Chances are, you’ve heard the old joke about advertising only working half of the time. The problem is that you never know which half.
The whole premise of pay-for-performance advertising is that you actually know what parts of your advertising are working. Even better, you only pay for it if it delivers. Most people tend to think of it just in terms of online advertising -- pay-per-click (PPC) campaigns fall under the umbrella of pay-for-performance advertising -- but in today’s market, it can easily extend into other media as well.
Advertising revenues for all major media have been falling with the exception of Internet advertising, says Walt Denny, principal of Walt Denny, Inc., a Hinsdale, Ill.-based public relations firm that specializes in working with home products companies.
Internet advertising is based on delivering tangible results that’s very trackable; that situation is putting pressure on traditional media to rise rise up and meet that criteria. “Contractors can probably sit down with their ad reps and work out deals,” he says. “A lot of them will find traditional media is willing to do that.”
Bob Birner, vice president of Amazing Siding Corp. and Renewal by Andersen in Tomball (Houston), Texas, leveraged his position as a regular advertiser spending $10,000 a month to negotiate pay-for-performance ads with various media, including radio stations, a newspaper and even a billboard company.
“We’ve been pretty aggressive trying different types of advertising sources,” Birner says. “A few years back when the economy was more robust, there wasn’t the receptiveness to these types of suggestions. Now they have taken a hit and they’re more receptive to it. Newspapers have been most receptive.”
Birner commits to the minimum monthly spend of $10,000, but it has to generate $100,000 worth of business for him. Anything above that earns them 10 percent of the gross sales that can be tracked to the media. “If it performed, it worked out well for all parties,” he says.
He knows which ads are generating revenue because he uses a company that offers a separate phone number and a unique URL for each advertising source, allowing him to have “irrefutable tracking. We don’t even have to ask where the source came from,” he says. “We know where they came from.” His pay-for-performance deals have worked well in some instances, and not so well in others. It’s been tweaked over the months. The newspaper has been happy to continue the arrangement, but the billboard company has pulled out because the arrangement proved too lopsided toward Amazing Siding.
“Everyone’s lived up to their end of the agreement,” he notes. “We haven’t gotten it down to an exact science. The point is that there’s a dialog between us. We don’t want a situation that’s great for us and horrible for them -- that’s not going to work.”
To make these kinds of arrangements viable, he says, requires “the right people to be open to out-of-the-box thinking” and contractors who are large enough -- Birner estimates at least $1 million per year in sales for a replacement contractor with a 10 percent marketing budget -- to make the arrangement worthwhile for the ad providers. “Most design/build companies have 1-2 percent of annual sales as their marketing budget,” he notes. “My marketing budget of 10 percent won’t work for them.”
Another option is talking to a local television station about producing an infomercial, with payment based on the contracts it generates.
“I think they’d find some television stations would be open to doing that kind of advertising,” Denny says.
Other contractors have had good results from online pay-for-performance advertising.
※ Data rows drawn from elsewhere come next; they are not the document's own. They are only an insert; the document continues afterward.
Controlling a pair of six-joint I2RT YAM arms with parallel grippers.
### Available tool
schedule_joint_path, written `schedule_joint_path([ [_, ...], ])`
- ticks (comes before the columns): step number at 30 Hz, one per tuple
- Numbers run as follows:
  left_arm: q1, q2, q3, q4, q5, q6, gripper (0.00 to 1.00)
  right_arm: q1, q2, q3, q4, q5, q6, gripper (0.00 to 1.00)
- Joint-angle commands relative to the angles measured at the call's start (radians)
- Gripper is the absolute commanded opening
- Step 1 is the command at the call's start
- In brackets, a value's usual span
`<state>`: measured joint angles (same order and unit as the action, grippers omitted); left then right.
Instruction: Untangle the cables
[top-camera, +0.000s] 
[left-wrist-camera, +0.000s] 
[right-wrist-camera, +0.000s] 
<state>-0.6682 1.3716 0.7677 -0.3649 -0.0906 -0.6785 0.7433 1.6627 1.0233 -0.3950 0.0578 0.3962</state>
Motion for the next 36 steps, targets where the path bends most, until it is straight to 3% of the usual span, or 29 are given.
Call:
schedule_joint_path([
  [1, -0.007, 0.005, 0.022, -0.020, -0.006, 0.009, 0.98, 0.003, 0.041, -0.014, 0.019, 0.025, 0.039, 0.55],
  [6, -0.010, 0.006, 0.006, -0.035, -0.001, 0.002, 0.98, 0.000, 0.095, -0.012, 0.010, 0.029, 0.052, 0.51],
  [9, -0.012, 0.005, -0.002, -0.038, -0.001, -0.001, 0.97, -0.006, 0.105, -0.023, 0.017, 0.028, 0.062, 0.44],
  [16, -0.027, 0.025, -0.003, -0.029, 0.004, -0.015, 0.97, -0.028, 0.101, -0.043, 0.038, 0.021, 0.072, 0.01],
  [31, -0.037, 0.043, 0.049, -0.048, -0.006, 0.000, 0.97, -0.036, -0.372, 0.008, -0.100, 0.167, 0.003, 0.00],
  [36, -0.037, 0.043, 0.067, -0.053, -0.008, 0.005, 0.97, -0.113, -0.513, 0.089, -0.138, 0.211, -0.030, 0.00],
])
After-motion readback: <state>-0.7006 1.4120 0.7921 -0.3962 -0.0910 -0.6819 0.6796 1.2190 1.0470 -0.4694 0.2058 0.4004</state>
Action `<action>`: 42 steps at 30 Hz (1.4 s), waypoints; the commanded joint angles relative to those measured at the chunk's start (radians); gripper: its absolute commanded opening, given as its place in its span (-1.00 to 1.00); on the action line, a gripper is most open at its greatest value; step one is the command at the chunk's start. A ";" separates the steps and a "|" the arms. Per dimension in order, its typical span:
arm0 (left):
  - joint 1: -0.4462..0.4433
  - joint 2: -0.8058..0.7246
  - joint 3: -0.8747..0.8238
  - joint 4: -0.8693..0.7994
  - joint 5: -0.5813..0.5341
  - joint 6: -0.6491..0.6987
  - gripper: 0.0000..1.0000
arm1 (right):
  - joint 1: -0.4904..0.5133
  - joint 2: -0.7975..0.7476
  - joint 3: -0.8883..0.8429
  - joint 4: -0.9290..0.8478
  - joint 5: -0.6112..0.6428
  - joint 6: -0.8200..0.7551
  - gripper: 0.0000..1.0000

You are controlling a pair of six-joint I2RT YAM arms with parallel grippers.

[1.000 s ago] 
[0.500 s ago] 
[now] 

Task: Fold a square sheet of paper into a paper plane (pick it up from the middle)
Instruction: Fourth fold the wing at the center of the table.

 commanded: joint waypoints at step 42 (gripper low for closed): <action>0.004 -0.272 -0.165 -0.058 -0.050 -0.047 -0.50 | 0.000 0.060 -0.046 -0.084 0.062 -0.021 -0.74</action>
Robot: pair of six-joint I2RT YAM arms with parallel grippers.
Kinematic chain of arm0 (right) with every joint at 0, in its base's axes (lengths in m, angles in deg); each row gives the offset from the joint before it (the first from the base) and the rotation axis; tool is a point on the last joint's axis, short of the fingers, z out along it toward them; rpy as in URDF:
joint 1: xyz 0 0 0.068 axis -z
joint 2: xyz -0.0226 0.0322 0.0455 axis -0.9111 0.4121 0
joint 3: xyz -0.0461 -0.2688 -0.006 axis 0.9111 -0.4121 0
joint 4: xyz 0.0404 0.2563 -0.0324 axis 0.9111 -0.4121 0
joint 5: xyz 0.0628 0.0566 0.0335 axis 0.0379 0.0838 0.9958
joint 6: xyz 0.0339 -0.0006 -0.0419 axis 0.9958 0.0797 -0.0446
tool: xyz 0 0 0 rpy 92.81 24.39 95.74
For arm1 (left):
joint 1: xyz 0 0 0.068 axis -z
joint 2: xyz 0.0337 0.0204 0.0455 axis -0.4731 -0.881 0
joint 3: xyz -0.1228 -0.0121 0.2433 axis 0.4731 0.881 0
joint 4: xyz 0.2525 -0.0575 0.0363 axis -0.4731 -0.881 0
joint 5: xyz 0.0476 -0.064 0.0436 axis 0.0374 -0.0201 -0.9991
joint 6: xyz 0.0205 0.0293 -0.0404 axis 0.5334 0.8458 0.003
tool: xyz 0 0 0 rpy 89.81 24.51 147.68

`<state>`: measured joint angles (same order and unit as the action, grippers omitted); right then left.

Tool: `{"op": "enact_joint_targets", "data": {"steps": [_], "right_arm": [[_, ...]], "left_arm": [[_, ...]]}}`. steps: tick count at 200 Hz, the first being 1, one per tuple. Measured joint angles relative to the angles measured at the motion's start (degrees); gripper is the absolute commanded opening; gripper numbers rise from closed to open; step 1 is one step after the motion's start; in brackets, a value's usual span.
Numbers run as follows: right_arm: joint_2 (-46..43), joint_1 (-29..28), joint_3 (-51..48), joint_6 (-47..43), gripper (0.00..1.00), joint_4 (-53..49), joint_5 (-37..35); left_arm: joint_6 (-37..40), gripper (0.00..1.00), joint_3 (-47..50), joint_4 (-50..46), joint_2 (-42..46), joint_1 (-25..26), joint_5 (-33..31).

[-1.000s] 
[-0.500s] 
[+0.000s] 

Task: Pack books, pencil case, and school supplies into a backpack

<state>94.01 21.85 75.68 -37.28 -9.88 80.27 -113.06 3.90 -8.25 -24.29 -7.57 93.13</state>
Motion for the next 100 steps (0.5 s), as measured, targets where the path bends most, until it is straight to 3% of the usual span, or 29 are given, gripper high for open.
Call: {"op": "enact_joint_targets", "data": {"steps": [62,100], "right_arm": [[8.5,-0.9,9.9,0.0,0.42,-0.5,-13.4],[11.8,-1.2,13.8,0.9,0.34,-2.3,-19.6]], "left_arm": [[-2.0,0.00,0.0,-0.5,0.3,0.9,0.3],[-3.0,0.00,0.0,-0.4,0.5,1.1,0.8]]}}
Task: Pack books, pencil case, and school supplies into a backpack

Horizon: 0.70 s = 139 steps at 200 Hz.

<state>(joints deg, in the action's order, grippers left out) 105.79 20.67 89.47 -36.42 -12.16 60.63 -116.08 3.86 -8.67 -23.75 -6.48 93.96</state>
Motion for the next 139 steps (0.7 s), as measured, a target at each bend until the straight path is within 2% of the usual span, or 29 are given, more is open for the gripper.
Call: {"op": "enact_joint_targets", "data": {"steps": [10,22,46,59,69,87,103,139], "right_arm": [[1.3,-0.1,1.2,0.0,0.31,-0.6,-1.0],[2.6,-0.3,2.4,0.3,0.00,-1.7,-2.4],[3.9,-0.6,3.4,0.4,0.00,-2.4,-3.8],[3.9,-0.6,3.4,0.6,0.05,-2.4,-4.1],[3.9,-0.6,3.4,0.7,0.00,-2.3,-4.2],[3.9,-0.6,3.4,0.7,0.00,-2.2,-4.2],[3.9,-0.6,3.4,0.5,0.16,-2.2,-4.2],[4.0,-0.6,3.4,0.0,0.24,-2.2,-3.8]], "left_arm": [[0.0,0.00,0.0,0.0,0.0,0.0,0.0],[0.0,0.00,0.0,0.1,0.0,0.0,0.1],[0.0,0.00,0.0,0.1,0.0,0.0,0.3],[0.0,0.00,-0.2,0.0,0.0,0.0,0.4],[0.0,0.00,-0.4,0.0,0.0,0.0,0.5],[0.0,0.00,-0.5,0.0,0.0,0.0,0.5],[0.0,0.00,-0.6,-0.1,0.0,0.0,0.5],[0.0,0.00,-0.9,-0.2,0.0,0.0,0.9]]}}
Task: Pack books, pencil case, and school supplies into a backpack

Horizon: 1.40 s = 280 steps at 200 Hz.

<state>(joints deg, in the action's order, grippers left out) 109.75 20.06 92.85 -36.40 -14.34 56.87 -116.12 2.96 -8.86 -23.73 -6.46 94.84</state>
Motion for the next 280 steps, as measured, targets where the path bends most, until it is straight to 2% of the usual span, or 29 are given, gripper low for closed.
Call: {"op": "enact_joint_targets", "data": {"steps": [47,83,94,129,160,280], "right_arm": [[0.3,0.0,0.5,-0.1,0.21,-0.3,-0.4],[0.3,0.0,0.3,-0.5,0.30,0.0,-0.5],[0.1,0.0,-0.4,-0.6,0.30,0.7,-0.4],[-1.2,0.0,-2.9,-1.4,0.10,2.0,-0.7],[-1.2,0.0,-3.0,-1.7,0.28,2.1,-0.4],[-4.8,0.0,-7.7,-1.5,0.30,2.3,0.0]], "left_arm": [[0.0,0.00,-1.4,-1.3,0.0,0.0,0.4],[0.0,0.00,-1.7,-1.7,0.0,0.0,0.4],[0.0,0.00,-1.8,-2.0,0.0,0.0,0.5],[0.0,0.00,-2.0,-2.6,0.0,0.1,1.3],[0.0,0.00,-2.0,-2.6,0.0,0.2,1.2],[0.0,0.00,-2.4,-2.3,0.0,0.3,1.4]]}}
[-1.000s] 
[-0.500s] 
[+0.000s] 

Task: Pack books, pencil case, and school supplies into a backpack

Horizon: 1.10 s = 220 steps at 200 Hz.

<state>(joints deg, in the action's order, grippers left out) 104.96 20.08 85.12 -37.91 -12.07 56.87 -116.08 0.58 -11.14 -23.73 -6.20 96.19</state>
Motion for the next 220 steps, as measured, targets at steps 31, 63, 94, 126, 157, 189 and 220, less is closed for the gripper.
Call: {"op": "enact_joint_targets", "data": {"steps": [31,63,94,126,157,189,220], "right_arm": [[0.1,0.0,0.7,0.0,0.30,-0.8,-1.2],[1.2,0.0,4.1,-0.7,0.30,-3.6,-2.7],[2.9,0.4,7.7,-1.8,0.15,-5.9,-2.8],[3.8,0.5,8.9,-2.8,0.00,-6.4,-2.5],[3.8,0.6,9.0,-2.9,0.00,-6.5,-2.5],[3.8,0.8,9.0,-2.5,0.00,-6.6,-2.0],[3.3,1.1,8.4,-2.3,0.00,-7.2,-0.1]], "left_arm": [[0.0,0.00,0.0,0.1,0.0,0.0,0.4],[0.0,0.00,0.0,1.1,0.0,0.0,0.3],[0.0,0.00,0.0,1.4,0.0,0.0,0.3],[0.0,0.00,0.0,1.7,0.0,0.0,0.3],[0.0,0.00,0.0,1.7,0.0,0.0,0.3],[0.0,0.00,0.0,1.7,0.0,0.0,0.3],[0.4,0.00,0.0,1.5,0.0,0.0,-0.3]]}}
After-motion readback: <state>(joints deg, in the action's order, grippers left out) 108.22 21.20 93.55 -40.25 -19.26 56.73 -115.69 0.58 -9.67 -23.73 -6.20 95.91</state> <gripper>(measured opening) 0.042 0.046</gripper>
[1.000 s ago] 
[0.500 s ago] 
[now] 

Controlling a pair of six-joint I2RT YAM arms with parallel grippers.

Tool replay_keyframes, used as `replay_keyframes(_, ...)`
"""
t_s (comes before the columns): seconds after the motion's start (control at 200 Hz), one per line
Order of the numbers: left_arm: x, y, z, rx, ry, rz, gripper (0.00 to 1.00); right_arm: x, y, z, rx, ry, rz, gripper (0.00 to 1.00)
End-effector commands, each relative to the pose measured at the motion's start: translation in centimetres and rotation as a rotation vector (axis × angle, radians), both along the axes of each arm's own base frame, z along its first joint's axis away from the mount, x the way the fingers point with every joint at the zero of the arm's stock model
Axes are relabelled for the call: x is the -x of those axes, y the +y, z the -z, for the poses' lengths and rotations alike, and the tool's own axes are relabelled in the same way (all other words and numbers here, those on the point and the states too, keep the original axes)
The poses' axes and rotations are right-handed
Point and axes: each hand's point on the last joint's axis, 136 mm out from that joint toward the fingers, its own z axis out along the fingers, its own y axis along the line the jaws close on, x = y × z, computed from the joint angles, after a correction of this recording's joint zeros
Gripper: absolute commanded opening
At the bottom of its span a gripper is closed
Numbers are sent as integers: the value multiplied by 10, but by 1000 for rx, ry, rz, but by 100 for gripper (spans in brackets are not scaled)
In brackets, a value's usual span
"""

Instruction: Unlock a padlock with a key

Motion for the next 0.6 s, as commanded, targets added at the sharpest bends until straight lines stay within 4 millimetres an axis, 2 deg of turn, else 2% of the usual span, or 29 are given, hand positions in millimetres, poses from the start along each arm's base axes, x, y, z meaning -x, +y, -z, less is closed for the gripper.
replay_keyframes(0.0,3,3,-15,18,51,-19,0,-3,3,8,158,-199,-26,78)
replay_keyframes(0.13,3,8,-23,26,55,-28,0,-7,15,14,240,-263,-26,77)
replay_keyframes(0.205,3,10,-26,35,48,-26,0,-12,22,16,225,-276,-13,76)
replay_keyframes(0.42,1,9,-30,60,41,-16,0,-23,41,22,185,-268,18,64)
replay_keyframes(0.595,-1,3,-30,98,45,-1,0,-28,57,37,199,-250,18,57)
Joaquin Erazo, senior vice president for marketing and public relations at Bethesda, Md.-based Case Design/Remodeling, says that by combining pay-per-click advertising with search engine optimization and social media, the Web is his second-largest source of qualified leads.
“Our pay-per-click campaign has been great,” he says. “We own page 1 on Google and Google Maps.”
He points out, though, that getting on the first page of Google results won’t generate sales if no knows who you are. “You have to do branding,” he says. “I do trucks, yard signs, events — we’re everywhere.”